**ASSIGNED TASK:**
Omit the images and output every line of the data below exactly.

**PROVIDED RECORDS:**
• • • •

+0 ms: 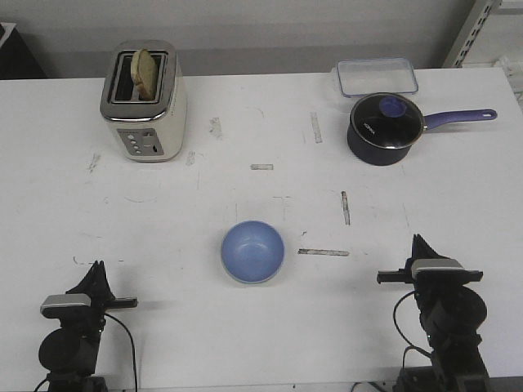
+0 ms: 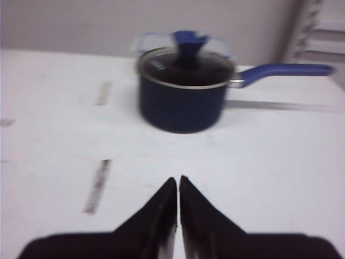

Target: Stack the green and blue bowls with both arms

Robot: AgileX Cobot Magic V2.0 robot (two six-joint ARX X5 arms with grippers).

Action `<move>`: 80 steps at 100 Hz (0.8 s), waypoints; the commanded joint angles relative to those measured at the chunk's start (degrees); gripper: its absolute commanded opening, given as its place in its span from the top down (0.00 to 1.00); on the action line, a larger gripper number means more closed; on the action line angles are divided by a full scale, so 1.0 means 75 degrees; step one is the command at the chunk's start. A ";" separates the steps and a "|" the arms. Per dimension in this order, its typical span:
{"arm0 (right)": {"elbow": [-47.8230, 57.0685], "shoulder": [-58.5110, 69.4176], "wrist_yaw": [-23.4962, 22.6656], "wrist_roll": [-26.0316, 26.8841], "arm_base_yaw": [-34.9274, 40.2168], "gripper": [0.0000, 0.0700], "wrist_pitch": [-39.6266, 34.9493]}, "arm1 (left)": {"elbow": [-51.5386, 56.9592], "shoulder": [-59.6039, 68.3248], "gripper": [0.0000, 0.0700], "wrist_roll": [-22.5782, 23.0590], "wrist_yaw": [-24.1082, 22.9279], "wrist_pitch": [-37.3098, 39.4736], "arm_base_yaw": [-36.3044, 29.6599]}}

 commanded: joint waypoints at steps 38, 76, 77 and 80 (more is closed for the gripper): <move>-0.2649 -0.2731 -0.0073 0.0117 -0.0356 1.00 0.0717 | -0.0160 -0.0009 1.00 0.0099 -0.0003 0.0125 -0.0006; -0.2649 -0.2731 -0.0061 0.0227 -0.0358 1.00 0.0799 | -0.0154 -0.0015 1.00 0.0099 -0.0003 0.0201 -0.0012; -0.2649 -0.2731 -0.0061 0.0227 -0.0361 1.00 0.0799 | -0.0154 -0.0015 1.00 0.0099 -0.0003 0.0201 -0.0012; -0.2649 -0.2731 -0.0061 0.0227 -0.0361 1.00 0.0799 | -0.0154 -0.0015 1.00 0.0099 -0.0003 0.0201 -0.0012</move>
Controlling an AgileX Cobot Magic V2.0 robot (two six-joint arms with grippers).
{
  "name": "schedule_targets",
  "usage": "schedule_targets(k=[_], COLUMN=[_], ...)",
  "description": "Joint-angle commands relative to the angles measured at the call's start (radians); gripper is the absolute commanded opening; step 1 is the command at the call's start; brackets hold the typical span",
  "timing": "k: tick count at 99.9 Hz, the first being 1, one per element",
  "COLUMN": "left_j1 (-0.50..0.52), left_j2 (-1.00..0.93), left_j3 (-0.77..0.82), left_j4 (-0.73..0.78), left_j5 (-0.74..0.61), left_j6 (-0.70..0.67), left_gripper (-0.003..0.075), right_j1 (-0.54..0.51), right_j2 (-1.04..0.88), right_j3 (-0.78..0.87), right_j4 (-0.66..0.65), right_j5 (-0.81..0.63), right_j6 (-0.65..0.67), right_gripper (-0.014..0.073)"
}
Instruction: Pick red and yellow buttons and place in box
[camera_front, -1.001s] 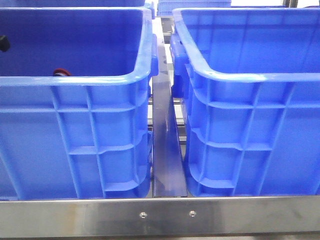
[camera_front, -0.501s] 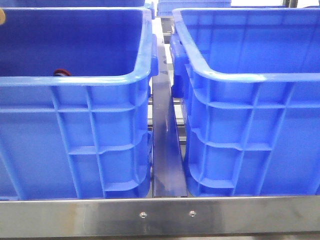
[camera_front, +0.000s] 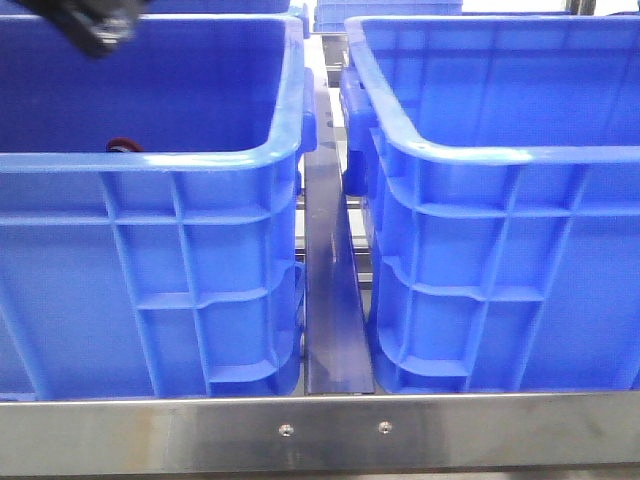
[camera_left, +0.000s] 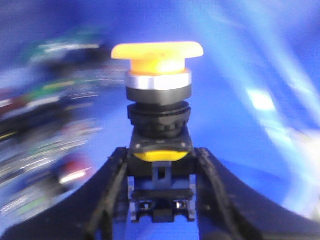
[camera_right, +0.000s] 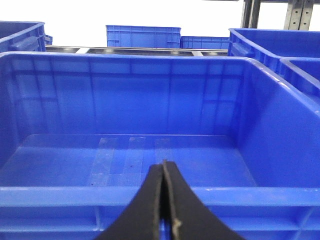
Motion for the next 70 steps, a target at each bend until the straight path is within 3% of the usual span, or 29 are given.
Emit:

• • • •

**ANSWER SPACE:**
+0 ms: 
+0 ms: 

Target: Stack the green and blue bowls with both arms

Robot: AgileX Cobot Magic V2.0 robot (two six-joint ARX X5 arms with grippers).

Action `<move>`: 80 steps at 100 Hz (0.8 s), waypoints; the commanded joint angles relative to those measured at the chunk's start (degrees); gripper: its absolute commanded opening, given as its place in its span from the top down (0.00 to 1.00); on the action line, a larger gripper number means more closed; on the action line angles are divided by a full scale, so 1.0 means 75 degrees; step one is the command at the chunk's start. A ";" separates the steps and a "|" the arms. Per dimension in this order, its typical span:
{"arm0 (right)": {"elbow": [-47.8230, 57.0685], "shoulder": [-58.5110, 69.4176], "wrist_yaw": [-23.4962, 22.6656], "wrist_roll": [-26.0316, 26.8841], "arm_base_yaw": [-34.9274, 40.2168], "gripper": [0.0000, 0.0700], "wrist_pitch": [-39.6266, 34.9493]}, "arm1 (left)": {"elbow": [-51.5386, 56.9592], "shoulder": [-59.6039, 68.3248], "gripper": [0.0000, 0.0700], "wrist_roll": [-22.5782, 23.0590], "wrist_yaw": [-24.1082, 22.9279], "wrist_pitch": [-37.3098, 39.4736], "arm_base_yaw": [-36.3044, 29.6599]}}

 commanded: joint waypoints at steps 38, 76, 77 and 80 (more is closed for the gripper): <move>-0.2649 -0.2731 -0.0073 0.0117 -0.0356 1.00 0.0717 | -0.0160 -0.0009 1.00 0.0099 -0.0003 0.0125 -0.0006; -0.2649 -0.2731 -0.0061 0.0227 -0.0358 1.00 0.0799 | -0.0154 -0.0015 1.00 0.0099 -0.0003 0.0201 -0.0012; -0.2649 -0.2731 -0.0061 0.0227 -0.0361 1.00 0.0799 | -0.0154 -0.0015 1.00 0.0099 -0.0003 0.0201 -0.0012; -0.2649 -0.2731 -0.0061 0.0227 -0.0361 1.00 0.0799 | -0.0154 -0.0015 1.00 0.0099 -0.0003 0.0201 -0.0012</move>
Controlling an AgileX Cobot Magic V2.0 robot (two six-joint arms with grippers).
{
  "name": "schedule_targets",
  "usage": "schedule_targets(k=[_], COLUMN=[_], ...)",
  "description": "Joint-angle commands relative to the angles measured at the call's start (radians); gripper is the absolute commanded opening; step 1 is the command at the call's start; brackets hold the typical span",
  "timing": "k: tick count at 99.9 Hz, the first being 1, one per element",
  "COLUMN": "left_j1 (-0.50..0.52), left_j2 (-1.00..0.93), left_j3 (-0.77..0.82), left_j4 (-0.73..0.78), left_j5 (-0.74..0.61), left_j6 (-0.70..0.67), left_gripper (-0.003..0.075), right_j1 (-0.54..0.51), right_j2 (-1.04..0.88), right_j3 (-0.78..0.87), right_j4 (-0.66..0.65), right_j5 (-0.81..0.63), right_j6 (-0.65..0.67), right_gripper (-0.014..0.073)"
}
Instruction: Pick red and yellow buttons and place in box
[camera_front, -1.001s] 
[camera_front, -0.501s] 
[camera_front, +0.000s] 
[camera_left, +0.000s] 
[camera_right, +0.000s] 
Motion for the next 70 steps, a target at each bend until the straight path is within 3% of the usual span, or 29 are given.
Emit:

Nothing else belongs in this answer.